And I laughed. Not out of humor—but disbelief.
I spent my days teaching others how to build healthy boundaries.
I didn’t have a single one of my own.
The first seed of awakening came during a night class on trauma-informed care. My professor, a silver-haired woman with an impossibly gentle voice, said:
“If you give and give until you collapse, that isn’t love. That’s self-abandonment.”
The room fell silent.
Something inside me cracked—not like before, when I’d sacrificed for Sabrina, not like when my parents dismissed my dreams. This was deeper. Dangerous. The words echoed long after class ended, all the way down the hallway, out into the cold Boston night.
Self-abandonment.
I had never heard a phrase that described my life so perfectly. It haunted me. It followed me.
But it didn’t stop me.
Not yet.
I wasn’t ready to let go. Not of them. Not of the guilt. Not of the version of love I’d been taught since I was old enough to understand what sacrifice meant.

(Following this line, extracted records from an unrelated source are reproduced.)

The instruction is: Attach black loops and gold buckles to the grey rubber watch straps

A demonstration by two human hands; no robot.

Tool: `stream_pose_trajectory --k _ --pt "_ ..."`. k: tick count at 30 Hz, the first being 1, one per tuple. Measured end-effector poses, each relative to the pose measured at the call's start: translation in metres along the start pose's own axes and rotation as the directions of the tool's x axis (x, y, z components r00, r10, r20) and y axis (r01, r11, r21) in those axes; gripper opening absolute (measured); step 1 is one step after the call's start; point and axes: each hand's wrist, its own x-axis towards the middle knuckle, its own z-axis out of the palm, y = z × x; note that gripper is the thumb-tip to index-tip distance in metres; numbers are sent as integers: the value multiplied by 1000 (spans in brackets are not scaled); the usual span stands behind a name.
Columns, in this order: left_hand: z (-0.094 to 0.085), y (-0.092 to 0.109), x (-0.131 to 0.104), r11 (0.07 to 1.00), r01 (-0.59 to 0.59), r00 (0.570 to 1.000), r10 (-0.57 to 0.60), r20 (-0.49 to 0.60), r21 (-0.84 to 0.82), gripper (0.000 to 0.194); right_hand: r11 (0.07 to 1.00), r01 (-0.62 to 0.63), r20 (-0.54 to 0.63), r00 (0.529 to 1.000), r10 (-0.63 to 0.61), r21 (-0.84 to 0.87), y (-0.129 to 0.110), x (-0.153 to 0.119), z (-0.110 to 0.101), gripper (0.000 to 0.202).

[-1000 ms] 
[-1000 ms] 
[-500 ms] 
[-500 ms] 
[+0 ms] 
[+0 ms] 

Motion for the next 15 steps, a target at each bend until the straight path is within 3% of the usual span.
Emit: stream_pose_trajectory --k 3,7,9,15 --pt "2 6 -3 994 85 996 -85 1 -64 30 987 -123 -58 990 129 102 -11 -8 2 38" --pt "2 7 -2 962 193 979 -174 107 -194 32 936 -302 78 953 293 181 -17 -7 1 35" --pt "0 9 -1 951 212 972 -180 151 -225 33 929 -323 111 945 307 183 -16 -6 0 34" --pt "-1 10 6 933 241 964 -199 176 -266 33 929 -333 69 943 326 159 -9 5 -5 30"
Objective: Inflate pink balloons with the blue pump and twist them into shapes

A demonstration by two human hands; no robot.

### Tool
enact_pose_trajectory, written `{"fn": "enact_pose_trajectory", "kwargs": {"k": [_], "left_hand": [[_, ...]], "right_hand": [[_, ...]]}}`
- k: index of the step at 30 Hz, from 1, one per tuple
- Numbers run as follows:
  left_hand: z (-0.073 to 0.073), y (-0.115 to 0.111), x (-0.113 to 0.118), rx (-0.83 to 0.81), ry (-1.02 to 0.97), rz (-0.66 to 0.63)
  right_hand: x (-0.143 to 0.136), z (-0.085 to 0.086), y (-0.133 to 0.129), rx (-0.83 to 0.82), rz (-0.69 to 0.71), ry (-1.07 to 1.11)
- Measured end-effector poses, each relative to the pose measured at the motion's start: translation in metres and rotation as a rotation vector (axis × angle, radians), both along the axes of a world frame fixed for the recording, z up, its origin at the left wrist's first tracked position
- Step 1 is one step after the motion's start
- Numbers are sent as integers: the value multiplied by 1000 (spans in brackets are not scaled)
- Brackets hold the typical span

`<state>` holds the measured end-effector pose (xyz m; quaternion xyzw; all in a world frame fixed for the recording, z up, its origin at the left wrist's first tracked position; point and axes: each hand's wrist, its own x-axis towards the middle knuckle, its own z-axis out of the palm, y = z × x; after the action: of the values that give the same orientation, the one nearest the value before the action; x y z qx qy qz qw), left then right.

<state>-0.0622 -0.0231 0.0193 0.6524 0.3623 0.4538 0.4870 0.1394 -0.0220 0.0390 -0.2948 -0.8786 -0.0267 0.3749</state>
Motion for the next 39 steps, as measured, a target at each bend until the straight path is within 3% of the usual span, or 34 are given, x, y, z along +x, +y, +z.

It would take something bigger to break me.
Something catastrophic.
Something that came on the day I thought was supposed to be the proudest of my life.
The week before graduation felt like a blur. Deadlines, hospital shifts, classes, final papers, and obligations stacked so tightly I couldn’t tell one day from the next. The hospital smelled like antiseptic and overused linoleum. The intercom buzzed overhead constantly, and exhaustion clung to my skin like an extra layer I couldn’t scrub off.